Una delle manifestazioni più affascinanti e spettacolari di Firenze è senza dubbio il Calcio Storico Fiorentino.
Molti addirittura credono che sia l’antenato diretto del moderno calcio. O meglio, è un incrocio fra il calcio ed il rugby, del primo prende la palla e la rete, del secondo prende i muscoli ed il corpo a corpo.
La prima diffusone significativa di questo sport avvenne verso la metà del 400, quando i giovani fiorentini che lo praticavano ovunque furono invitati a spostarsi nelle piazze principali per non creare problemi di ordine pubblico.
Piano piano poi la disciplina divenne la preferita dai giovani nobili fiorentini.
Il periodo dell’anno in cui solitamente si svolgevano le partite era quello del carnevale.
Il Calcio Storico passò poi un periodo di abbandono dal 700 scomparendo quasi ufficialmente. In realtà questo continuava ad essere praticato nei quartieri.

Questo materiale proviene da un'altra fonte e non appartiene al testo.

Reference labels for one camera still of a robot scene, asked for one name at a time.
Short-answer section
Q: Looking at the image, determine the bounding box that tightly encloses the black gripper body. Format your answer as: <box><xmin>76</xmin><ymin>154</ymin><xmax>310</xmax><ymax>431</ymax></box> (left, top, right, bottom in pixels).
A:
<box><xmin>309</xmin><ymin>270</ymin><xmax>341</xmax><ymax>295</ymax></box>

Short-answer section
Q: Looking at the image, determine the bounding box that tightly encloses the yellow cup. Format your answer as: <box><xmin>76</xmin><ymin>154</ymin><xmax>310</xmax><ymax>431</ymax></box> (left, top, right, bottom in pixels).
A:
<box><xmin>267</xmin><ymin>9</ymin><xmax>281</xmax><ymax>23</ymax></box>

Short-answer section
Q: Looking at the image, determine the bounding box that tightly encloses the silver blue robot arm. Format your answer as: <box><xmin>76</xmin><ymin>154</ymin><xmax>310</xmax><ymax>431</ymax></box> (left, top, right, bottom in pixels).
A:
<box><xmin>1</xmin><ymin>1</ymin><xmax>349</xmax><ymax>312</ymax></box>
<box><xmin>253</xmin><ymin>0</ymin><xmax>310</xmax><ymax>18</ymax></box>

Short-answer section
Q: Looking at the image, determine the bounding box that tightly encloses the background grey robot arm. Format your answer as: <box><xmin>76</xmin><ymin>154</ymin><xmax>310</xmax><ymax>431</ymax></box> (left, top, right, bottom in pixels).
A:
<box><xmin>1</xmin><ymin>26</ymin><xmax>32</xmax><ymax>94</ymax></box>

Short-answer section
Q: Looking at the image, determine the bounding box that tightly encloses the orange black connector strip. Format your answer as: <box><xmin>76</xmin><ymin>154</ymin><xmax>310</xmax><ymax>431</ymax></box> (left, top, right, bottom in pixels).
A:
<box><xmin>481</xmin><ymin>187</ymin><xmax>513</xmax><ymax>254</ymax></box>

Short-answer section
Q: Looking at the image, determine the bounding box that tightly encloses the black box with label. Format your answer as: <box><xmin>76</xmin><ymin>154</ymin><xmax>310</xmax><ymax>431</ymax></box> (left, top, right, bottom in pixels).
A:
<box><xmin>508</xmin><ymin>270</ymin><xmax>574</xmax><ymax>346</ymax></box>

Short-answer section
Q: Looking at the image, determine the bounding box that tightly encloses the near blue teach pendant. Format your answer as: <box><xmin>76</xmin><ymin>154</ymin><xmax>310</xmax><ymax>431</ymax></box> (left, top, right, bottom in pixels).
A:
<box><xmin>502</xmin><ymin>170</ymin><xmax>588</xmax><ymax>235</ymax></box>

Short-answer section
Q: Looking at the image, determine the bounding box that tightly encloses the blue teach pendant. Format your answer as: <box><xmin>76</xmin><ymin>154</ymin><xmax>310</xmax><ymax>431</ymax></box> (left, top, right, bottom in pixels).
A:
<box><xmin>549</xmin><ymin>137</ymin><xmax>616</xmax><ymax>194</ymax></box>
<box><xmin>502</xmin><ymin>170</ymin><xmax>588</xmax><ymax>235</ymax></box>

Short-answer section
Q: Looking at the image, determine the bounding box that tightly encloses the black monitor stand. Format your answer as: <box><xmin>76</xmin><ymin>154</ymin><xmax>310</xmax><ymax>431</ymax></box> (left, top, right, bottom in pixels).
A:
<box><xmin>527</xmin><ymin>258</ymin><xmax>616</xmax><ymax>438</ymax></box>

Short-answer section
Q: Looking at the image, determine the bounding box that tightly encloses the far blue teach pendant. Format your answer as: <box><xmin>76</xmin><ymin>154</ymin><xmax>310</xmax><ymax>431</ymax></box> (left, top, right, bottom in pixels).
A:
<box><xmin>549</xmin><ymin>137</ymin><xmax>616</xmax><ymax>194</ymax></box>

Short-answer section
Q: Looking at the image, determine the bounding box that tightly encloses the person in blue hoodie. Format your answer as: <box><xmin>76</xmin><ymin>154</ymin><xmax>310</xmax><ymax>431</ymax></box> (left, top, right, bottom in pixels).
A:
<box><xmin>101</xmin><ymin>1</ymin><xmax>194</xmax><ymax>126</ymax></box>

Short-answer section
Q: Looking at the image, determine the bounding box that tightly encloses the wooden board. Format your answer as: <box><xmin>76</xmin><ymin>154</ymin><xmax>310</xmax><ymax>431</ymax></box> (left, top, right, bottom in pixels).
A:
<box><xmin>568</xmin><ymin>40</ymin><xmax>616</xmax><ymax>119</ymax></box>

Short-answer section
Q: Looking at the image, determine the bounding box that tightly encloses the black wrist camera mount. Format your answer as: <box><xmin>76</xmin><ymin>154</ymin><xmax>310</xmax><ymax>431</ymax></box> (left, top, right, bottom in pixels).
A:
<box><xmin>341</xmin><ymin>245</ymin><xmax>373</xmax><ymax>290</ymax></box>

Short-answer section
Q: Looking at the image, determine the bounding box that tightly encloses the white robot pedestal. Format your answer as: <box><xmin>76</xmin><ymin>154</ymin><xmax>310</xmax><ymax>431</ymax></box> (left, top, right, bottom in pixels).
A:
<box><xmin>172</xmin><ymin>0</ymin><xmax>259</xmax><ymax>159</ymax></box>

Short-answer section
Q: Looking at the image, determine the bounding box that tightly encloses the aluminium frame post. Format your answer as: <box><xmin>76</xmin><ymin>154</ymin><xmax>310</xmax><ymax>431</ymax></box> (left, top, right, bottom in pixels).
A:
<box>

Alessandro Pavolini decise poi nel 1930 di ridare vita a questa antica disciplina rievocando la partita che i Fiorentini disputarono noncuranti dell’assedio in corso da parte di Carlo V. Alla partita parteciparono:
i Bianchi di Santo Spirito;
gli Azzurri di Santa Croce;
i Rossi di Santa Maria Novella;
i Verdi di San Giovanni.
Da quel giorno, la manifestazione rievocativa è continuata, diventando la più importante rievocazione storica di Firenze. Il torneo di San Giovanni del Calcio Storico Fiorentino si svolge nel mese di Giugno di ogni anno in piazza Santa Croce. La finale viene disputata nel pomeriggio del 24 Giugno , giorno di San Giovanni, Patrono della città.
Scopo del gioco è quello di segnare una caccia (rete) mentre se il tiro, anche in seguito ad una deviazione, dovesse finire sopra la rete avversaria, verrebbe assegnato il punteggio di "mezza caccia" alla squadra avversaria.
Il premio per chi segna più reti nei 50 minuti? Una vitella di razza chianina!!